*BRIEF*:
Please write out exactly the lines of the data below from the line holding "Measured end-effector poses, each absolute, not" through the line holding "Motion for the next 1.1", and leave out the rest.

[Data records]

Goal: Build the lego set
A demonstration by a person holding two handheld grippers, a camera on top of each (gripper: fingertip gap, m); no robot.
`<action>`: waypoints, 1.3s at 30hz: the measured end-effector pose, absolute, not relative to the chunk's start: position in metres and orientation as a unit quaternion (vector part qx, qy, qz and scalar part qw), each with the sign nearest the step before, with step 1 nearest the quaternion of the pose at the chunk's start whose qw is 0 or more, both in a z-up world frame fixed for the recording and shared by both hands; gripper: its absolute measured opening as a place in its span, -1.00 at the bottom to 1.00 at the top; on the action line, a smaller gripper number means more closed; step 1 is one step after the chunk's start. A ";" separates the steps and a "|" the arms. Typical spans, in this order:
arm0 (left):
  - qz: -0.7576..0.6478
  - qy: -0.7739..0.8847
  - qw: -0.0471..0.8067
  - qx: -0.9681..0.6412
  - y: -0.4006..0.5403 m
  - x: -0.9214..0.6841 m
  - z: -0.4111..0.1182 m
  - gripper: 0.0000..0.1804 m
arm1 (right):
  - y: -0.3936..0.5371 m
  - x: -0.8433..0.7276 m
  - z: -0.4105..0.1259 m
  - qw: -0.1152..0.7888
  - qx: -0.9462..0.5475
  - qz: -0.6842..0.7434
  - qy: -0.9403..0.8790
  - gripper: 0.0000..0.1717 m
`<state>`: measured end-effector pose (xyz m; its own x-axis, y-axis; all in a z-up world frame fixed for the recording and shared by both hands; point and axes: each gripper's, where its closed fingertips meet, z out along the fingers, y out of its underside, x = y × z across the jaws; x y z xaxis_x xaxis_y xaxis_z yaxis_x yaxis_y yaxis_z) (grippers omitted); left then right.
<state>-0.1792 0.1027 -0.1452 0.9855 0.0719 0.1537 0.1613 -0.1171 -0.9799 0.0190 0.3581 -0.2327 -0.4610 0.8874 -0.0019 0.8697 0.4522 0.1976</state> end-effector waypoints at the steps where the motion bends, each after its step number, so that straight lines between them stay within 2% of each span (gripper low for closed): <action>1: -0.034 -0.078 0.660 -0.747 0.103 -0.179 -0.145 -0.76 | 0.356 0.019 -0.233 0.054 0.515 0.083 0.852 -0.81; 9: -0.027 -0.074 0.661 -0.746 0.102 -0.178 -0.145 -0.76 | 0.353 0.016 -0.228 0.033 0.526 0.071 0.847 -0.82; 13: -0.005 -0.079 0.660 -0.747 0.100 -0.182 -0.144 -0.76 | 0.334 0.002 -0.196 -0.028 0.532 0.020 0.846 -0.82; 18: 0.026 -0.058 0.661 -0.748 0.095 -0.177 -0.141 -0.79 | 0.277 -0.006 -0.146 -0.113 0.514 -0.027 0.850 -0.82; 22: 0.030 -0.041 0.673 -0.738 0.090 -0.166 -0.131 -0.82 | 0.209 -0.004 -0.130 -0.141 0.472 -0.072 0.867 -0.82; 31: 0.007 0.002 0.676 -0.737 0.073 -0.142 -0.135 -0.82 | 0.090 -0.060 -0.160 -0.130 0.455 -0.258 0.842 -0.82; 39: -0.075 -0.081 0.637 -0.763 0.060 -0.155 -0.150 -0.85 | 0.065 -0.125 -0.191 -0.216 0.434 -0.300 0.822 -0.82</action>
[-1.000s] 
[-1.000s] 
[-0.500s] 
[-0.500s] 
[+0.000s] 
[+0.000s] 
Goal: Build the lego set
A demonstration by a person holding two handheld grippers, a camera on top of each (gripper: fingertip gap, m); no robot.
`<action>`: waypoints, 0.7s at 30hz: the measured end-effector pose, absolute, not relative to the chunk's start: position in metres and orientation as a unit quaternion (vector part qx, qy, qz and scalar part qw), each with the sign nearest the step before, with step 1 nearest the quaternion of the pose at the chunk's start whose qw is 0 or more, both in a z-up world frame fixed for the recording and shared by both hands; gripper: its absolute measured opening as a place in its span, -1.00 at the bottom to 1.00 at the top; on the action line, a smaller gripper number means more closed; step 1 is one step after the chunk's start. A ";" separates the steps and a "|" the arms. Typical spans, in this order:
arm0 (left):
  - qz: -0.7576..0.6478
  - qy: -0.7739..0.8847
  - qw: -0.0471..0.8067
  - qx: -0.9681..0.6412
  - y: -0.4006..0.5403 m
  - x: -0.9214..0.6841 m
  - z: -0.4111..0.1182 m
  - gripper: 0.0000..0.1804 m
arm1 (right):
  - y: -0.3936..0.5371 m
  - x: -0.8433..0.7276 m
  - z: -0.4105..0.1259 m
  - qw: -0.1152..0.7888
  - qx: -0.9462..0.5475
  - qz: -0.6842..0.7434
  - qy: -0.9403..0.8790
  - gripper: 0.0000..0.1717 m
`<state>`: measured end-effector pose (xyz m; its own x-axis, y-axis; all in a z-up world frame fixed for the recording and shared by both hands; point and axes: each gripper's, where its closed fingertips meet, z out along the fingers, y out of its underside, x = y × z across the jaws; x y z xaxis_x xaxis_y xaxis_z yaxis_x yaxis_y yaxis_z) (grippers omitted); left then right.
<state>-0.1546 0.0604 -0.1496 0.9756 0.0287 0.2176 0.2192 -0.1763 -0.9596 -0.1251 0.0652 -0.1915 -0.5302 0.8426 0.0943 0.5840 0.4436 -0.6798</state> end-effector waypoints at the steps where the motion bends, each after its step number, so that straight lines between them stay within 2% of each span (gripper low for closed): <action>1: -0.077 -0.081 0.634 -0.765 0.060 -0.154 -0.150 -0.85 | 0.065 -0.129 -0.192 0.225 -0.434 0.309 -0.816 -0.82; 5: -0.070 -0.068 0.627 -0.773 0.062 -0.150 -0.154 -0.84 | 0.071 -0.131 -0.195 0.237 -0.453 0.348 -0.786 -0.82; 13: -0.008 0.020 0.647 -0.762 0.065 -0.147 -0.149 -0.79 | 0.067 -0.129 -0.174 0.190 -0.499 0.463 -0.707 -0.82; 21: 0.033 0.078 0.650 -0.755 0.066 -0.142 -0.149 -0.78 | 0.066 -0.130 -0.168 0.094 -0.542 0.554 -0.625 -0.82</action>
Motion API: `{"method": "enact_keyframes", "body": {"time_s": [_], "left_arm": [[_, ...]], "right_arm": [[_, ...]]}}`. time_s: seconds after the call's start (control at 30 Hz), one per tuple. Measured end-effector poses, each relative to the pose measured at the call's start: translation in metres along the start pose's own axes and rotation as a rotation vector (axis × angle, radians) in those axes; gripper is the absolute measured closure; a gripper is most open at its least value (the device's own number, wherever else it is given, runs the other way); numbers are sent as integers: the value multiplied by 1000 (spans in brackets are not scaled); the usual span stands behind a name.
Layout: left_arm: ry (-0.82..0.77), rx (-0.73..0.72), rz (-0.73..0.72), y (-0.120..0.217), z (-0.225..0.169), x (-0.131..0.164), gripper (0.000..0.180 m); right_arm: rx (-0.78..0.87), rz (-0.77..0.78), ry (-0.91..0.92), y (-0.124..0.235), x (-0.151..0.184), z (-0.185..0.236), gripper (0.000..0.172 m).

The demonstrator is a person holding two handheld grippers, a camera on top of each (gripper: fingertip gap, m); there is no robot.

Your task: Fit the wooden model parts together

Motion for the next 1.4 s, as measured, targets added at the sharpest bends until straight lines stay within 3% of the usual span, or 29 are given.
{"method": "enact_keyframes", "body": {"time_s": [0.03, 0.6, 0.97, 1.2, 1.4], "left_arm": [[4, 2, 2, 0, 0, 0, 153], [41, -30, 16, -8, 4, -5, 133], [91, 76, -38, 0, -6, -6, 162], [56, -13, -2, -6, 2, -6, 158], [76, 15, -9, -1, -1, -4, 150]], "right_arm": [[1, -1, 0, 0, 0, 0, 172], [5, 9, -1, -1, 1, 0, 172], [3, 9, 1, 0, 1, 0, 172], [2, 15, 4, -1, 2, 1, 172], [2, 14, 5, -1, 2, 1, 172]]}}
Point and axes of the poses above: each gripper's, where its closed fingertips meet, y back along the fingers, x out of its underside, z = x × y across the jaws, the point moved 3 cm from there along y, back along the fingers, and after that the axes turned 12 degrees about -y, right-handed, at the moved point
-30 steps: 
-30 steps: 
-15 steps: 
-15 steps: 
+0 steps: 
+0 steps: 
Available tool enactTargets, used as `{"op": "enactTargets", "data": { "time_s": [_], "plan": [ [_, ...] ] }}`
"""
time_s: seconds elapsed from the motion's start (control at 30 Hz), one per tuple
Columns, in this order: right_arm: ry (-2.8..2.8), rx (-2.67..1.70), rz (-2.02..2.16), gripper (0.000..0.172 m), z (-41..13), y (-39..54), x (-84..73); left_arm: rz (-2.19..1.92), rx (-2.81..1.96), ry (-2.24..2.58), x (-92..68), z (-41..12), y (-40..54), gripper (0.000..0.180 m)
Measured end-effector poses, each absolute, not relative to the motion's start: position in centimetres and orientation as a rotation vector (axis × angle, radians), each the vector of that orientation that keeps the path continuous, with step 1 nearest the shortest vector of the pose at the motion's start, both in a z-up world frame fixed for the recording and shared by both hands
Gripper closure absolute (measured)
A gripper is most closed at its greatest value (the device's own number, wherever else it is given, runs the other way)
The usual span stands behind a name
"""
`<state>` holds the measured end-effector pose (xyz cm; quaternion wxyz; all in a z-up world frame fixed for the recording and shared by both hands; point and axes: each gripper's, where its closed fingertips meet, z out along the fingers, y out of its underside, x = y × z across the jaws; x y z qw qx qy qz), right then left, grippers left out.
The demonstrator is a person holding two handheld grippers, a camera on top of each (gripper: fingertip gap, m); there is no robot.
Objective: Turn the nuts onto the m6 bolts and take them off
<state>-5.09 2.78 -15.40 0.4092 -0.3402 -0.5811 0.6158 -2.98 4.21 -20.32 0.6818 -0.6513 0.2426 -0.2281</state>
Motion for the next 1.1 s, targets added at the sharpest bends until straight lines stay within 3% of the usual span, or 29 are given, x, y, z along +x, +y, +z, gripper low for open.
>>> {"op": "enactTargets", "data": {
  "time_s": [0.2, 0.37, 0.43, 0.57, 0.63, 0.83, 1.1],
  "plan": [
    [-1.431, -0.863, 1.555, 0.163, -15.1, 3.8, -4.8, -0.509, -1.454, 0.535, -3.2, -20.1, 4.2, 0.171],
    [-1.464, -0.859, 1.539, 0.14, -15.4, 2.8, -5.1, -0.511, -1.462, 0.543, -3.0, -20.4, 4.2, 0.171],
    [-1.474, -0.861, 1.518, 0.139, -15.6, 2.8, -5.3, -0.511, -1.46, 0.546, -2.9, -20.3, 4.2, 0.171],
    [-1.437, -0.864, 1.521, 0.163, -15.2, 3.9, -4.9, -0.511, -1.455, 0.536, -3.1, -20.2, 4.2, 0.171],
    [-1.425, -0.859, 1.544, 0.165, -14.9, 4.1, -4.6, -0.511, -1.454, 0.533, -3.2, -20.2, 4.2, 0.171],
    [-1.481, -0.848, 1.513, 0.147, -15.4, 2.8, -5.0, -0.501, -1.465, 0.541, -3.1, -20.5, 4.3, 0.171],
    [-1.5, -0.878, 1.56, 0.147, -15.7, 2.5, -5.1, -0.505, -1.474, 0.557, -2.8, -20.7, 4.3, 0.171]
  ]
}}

*OUTPUT FOR THIS TASK*:
Measured end-effector poses, each absolute, not relative to the motion's start: position in centimetres and orientation as a rotation vector (axis × angle, radians), each the vector of that orientation that keeps the path continuous, with step 1 nearest the shortest vector of the pose at the motion's start, both in a z-up world frame fixed for the recording and shared by both hands
Gripper closure absolute (measured)
A gripper is most closed at its greatest value (the device's own number, wherever else it is given, runs the other way)
The usual span stands behind a name
"""
`<state>` holds the measured end-effector pose (xyz cm; quaternion wxyz; all in a z-up world frame fixed for the recording and shared by both hands; point and axes: each gripper's, where its closed fingertips meet, z out along the fingers, y out of its underside, x = y × z across the jaws; x y z qw qx qy qz), right then left, grippers left out.
The demonstrator is a person holding two handheld grippers, a camera on top of each (gripper: fingertip gap, m); there is no robot.
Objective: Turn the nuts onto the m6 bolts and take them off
<state>-5.09 2.78 -15.40 0.4092 -0.3402 -0.5811 0.6158 -2.98 4.21 -20.32 0.6818 -0.6513 0.2426 -0.2281</state>
Motion for the next 1.1 s, targets added at the sharpest bends until straight lines stay within 3% of the usual span, or 29 are given, x, y, z along +x, +y, +z, gripper low for open.

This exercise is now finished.